■ REQUIRED ACTION
If a line in the records contains the string "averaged", show that line.

■ MATERIAL SUPPLIED
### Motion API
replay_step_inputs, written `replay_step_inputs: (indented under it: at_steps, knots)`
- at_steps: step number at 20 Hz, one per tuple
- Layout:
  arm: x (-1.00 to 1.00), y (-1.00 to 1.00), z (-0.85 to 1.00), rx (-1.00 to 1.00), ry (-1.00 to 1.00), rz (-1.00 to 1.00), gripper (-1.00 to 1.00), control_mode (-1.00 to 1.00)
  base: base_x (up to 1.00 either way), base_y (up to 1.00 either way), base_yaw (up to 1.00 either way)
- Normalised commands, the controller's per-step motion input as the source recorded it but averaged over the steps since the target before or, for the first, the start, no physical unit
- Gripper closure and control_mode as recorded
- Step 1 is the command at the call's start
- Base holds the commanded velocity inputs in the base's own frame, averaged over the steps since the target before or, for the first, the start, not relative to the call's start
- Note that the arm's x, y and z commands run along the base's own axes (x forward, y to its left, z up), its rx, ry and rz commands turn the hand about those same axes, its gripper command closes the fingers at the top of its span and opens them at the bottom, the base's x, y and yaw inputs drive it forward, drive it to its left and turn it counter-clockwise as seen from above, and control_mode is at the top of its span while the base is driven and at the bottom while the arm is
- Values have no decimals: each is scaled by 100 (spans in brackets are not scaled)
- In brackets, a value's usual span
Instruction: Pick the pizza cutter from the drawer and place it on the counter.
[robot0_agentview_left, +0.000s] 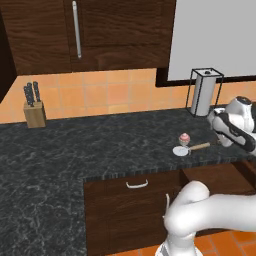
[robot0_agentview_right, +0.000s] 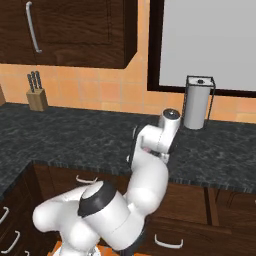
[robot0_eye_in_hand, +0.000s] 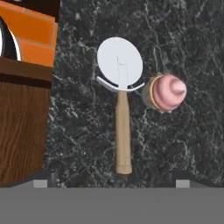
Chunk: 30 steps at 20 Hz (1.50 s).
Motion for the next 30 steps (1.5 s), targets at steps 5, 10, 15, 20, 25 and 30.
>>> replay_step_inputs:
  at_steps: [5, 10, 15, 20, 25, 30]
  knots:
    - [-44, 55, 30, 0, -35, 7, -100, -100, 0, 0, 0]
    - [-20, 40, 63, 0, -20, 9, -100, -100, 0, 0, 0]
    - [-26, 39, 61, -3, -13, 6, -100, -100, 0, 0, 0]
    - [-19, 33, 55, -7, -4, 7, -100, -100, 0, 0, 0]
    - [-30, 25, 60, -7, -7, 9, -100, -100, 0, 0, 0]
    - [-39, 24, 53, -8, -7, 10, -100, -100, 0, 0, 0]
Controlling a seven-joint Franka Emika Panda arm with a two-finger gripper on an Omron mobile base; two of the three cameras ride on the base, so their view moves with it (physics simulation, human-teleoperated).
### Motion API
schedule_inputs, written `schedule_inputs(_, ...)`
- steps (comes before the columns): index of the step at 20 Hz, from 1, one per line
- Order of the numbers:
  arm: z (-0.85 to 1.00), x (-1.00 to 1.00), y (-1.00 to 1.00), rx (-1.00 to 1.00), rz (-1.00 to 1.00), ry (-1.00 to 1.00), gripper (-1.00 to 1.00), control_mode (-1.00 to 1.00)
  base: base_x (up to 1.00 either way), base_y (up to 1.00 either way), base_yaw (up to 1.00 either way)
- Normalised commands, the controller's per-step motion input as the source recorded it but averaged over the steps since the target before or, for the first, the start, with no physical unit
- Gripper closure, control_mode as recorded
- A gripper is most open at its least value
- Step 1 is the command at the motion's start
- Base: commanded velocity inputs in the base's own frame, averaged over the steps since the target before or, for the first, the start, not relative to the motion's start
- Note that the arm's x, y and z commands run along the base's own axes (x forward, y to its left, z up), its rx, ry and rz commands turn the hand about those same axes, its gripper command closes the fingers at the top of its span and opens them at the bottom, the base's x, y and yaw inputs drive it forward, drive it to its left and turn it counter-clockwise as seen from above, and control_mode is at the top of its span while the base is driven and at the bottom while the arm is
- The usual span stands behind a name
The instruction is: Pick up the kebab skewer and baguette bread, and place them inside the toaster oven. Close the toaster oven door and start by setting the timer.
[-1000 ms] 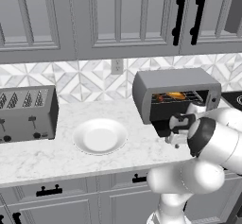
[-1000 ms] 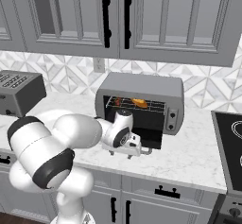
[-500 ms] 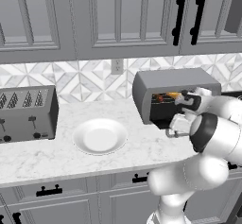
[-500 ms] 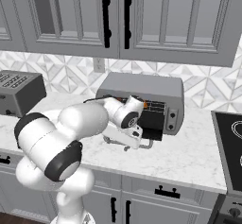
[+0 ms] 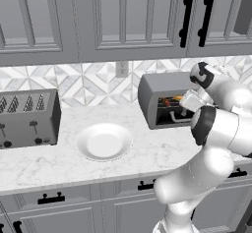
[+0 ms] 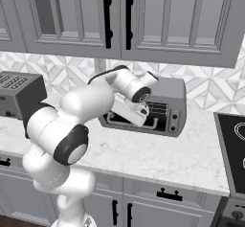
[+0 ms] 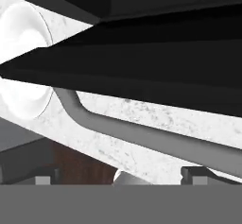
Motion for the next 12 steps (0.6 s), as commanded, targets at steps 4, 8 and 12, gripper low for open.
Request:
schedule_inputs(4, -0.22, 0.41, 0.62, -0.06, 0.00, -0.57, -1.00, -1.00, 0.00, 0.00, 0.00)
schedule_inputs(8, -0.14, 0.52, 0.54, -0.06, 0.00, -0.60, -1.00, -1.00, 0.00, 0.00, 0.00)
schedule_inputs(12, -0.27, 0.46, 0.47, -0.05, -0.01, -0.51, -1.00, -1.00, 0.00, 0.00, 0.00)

■ EXPECTED ANSWER
- Normalised commands, the controller's per-step motion input as the source recorded it but averaged over the steps since the target before or, for the first, the start, no physical unit
- Base holds the commanded velocity inputs in the base's own frame, averaged over the steps since the target before or, for the first, the start, not relative to the call's start
- Normalised commands, the controller's per-step motion input as the source recorded it but averaged over the steps since the target before or, for the first, the start, with no physical unit
- Base: commanded velocity inputs in the base's own frame, averaged over the steps since the target before or, for the first, the start, not relative to the motion's start

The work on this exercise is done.